Yeah, this is wrong. So, first of all, if you’re doing dilutions always remember this equation:

M1 x V1= M2 x V2

Where M1 is the initial concentration, V1 is the volume of that solution you used, M2 is the final volume, and V2 is the volume of that final solution. Rearranging that algebraically will give you any of the four values if you have the other three.

Next, your writing is a little unclear. When you say “of the above”, do you mean of the top solution, or the one directly before? Because if you mean the top one, your first three are right but that’s parallel, not serial. If you mean the one directly above, yeah, that’s really wrong. So, lets test a few with the equation:

For the first, M1 is 4 mg/ml, V1 is 5 mg/ml, and V2 is 10 mg/ml (5+5). So it’s 4×5 = M2×10 so M2 = (4×5)/10 = 2 mg/ml. So, that one’s fine. But then things get tricky.

So the next, assuming parallel dilutions, you’re diluting 2.5 ml of the 4 mg/ml into 10, so it’s

4 mg/mL x 2.5 mL = M2×10 mL; M2 = (4×2.5)/10 = 1 mg/ml. Correct, but again that’s parallel.

If you did it serially, it would be 2.5 mL of 2 mg/mL to a final 10 mL, so

2 mg/mL x 2.5 mL = M2×10 mL; M2 = (2×2.5)/10 = .5 mg/ml. Half what you expected. And this error would compound if it’s what you did.

And why i expect that’s probably the case, the last example you give is .25mL of .2mg/mL with 9.75mL of PBS, which would be

.2 mg/mL x .25 mL = M2×10 mL; M2 = (.2 x .25)/10 = .005. Rather a bit lower than you expected.

Seriously, M1 x V1 = M2 x V2. One of the best equations ever for chemistry.

Mr_Saturn512's avatar

Yea. It was a mouthful to try to explain. But when I said “above” I meant the previous solution directly before.

So in other words, I was applying numbers from a parallel dilution to a serial dilution? I should redo this now with this equation to get the correct numbers for a SERIAL dilution.

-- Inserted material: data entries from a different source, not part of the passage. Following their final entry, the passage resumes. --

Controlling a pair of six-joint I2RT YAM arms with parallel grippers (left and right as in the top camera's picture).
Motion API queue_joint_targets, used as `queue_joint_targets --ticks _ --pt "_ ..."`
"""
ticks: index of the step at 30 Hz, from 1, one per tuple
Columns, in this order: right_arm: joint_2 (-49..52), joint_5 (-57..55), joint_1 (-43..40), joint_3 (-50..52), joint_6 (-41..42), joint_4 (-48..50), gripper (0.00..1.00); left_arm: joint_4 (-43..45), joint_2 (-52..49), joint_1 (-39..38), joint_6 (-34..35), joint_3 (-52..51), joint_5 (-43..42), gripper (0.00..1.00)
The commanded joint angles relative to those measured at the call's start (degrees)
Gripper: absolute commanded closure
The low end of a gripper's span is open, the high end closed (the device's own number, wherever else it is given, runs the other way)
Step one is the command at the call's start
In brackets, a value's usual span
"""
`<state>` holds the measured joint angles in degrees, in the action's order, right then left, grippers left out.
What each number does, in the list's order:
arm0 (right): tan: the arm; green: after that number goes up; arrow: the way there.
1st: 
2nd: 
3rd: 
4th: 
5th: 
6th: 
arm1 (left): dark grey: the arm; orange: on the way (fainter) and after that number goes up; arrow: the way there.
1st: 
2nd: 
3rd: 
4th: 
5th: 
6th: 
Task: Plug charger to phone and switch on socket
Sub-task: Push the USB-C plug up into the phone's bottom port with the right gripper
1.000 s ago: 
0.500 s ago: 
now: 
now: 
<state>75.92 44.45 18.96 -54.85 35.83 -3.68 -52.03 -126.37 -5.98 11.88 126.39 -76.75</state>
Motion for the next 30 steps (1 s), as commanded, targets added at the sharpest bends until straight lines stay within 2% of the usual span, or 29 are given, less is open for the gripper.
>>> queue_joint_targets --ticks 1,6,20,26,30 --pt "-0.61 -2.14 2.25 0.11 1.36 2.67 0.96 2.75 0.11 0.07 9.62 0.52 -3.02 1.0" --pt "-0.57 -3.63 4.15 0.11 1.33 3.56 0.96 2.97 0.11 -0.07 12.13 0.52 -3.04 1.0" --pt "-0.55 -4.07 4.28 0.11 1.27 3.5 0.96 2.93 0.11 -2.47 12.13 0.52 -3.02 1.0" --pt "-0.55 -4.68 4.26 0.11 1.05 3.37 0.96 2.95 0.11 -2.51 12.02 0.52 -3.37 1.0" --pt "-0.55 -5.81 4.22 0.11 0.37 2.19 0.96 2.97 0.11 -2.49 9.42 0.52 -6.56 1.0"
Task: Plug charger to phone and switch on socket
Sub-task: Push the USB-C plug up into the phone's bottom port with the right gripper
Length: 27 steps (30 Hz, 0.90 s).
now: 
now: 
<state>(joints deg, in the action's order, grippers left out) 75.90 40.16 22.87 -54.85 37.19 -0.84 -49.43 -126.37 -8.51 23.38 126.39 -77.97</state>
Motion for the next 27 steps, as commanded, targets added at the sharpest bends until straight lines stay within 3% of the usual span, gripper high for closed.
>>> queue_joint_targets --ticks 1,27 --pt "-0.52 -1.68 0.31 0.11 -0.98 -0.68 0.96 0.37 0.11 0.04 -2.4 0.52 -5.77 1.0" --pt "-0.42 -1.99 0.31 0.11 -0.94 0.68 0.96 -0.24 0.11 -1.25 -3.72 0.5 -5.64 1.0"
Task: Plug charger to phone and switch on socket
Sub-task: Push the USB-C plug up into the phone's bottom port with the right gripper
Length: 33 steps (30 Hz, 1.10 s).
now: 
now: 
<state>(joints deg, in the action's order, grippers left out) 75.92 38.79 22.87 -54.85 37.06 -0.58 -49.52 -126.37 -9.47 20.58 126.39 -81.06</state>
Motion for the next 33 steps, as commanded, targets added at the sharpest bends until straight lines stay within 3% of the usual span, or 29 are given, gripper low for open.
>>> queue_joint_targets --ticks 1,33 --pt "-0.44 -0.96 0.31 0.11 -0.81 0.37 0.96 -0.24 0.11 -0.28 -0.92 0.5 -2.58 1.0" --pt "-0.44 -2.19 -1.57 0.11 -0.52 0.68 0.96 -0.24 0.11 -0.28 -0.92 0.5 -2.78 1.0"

So. . . it should look something like this now, correct?:

4 mg/ml x 5 ml = 2 mg/ml x 10 ml

2 mg/ml x 5 ml = 1 mg/ml x 10 ml

1 mg/ml x 8 ml = 0.8 mg/ml x 10 ml

0.8 mg/ml x 7.5 ml = 0.6 mg/ml x 10 ml

0.6 mg/ml x 6.66666666666667 ml = 0.4 mg/ml x 10 ml

0.4 mg/ml x 5 ml = 0.2 mg/ml x 10 ml

0.2 mg/ml x 5 ml = 0.1 mg/ml x 10 ml

BhacSsylan's avatar

Yep, that all looks better now.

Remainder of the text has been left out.